--- EXERCISE ---
Write out the whole listing below so that every line matches exactly.

--- SOURCE DATA ---
Segment Open

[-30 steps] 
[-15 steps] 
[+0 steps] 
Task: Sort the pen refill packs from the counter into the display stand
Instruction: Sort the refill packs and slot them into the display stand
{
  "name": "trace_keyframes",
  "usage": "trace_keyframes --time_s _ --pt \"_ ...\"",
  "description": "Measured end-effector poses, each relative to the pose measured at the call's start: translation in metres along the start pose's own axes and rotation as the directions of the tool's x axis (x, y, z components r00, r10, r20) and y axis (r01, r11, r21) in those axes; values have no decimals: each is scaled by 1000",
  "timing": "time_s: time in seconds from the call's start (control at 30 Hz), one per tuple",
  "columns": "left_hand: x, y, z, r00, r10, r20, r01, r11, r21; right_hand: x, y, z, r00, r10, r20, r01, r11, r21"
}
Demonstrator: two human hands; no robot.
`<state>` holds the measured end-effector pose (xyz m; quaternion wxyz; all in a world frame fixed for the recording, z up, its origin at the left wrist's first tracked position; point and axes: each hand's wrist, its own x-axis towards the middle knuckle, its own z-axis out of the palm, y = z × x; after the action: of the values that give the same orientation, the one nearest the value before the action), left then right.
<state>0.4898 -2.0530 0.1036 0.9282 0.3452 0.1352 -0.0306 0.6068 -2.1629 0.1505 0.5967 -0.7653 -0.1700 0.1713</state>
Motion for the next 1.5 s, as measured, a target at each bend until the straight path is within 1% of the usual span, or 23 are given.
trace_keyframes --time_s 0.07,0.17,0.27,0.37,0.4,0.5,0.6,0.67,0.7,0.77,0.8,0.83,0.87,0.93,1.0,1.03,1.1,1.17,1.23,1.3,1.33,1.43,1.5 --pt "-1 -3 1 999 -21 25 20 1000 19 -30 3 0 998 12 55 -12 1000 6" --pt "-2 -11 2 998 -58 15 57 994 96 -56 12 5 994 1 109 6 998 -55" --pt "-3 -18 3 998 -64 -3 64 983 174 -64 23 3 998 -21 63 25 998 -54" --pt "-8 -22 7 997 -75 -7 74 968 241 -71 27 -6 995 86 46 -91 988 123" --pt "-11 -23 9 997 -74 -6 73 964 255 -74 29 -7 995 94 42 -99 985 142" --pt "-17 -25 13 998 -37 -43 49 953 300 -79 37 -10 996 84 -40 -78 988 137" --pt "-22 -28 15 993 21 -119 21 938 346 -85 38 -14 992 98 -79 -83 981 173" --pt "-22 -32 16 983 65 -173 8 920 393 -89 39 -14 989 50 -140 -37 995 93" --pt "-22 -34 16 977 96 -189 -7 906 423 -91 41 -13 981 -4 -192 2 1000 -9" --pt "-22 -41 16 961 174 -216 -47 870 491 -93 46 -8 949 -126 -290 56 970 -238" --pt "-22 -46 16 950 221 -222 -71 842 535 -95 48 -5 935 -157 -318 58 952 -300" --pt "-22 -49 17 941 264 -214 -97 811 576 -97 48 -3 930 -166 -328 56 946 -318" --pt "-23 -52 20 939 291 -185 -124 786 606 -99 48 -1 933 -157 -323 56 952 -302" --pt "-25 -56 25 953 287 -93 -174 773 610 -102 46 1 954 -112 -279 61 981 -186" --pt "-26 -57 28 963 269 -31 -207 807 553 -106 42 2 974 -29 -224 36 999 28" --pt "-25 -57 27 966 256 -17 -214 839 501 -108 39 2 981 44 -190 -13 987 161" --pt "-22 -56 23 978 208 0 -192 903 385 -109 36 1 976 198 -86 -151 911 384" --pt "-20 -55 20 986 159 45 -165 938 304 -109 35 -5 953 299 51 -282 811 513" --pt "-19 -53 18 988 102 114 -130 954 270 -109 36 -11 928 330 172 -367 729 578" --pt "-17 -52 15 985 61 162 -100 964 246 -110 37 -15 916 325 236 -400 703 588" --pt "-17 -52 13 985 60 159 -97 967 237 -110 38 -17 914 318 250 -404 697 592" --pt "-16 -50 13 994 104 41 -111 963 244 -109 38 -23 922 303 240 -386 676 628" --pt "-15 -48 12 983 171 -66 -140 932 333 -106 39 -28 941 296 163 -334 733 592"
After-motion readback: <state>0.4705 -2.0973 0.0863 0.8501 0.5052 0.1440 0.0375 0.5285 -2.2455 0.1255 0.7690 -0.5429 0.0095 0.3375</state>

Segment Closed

--- WORKED SOLUTION ---
[-30 steps] 
[-15 steps] 
[+0 steps] 
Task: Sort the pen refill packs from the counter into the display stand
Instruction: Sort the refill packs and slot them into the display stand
{
  "name": "trace_keyframes",
  "usage": "trace_keyframes --time_s _ --pt \"_ ...\"",
  "description": "Measured end-effector poses, each relative to the pose measured at the call's start: translation in metres along the start pose's own axes and rotation as the directions of the tool's x axis (x, y, z components r00, r10, r20) and y axis (r01, r11, r21) in those axes; values have no decimals: each is scaled by 1000",
  "timing": "time_s: time in seconds from the call's start (control at 30 Hz), one per tuple",
  "columns": "left_hand: x, y, z, r00, r10, r20, r01, r11, r21; right_hand: x, y, z, r00, r10, r20, r01, r11, r21"
}
Demonstrator: two human hands; no robot.
`<state>` holds the measured end-effector pose (xyz m; quaternion wxyz; all in a world frame fixed for the recording, z up, its origin at the left wrist's first tracked position; point and axes: each hand's wrist, its own x-axis towards the middle knuckle, its own z-axis out of the palm, y = z × x; after the action: of the values that give the same orientation, the one nearest the value before the action), left then right.
<state>0.4898 -2.0530 0.1036 0.9282 0.3452 0.1352 -0.0306 0.6068 -2.1629 0.1505 0.5967 -0.7653 -0.1700 0.1713</state>
Motion for the next 1.5 s, as measured, a target at each bend until the straight path is within 1% of the usual span, or 23 are given.
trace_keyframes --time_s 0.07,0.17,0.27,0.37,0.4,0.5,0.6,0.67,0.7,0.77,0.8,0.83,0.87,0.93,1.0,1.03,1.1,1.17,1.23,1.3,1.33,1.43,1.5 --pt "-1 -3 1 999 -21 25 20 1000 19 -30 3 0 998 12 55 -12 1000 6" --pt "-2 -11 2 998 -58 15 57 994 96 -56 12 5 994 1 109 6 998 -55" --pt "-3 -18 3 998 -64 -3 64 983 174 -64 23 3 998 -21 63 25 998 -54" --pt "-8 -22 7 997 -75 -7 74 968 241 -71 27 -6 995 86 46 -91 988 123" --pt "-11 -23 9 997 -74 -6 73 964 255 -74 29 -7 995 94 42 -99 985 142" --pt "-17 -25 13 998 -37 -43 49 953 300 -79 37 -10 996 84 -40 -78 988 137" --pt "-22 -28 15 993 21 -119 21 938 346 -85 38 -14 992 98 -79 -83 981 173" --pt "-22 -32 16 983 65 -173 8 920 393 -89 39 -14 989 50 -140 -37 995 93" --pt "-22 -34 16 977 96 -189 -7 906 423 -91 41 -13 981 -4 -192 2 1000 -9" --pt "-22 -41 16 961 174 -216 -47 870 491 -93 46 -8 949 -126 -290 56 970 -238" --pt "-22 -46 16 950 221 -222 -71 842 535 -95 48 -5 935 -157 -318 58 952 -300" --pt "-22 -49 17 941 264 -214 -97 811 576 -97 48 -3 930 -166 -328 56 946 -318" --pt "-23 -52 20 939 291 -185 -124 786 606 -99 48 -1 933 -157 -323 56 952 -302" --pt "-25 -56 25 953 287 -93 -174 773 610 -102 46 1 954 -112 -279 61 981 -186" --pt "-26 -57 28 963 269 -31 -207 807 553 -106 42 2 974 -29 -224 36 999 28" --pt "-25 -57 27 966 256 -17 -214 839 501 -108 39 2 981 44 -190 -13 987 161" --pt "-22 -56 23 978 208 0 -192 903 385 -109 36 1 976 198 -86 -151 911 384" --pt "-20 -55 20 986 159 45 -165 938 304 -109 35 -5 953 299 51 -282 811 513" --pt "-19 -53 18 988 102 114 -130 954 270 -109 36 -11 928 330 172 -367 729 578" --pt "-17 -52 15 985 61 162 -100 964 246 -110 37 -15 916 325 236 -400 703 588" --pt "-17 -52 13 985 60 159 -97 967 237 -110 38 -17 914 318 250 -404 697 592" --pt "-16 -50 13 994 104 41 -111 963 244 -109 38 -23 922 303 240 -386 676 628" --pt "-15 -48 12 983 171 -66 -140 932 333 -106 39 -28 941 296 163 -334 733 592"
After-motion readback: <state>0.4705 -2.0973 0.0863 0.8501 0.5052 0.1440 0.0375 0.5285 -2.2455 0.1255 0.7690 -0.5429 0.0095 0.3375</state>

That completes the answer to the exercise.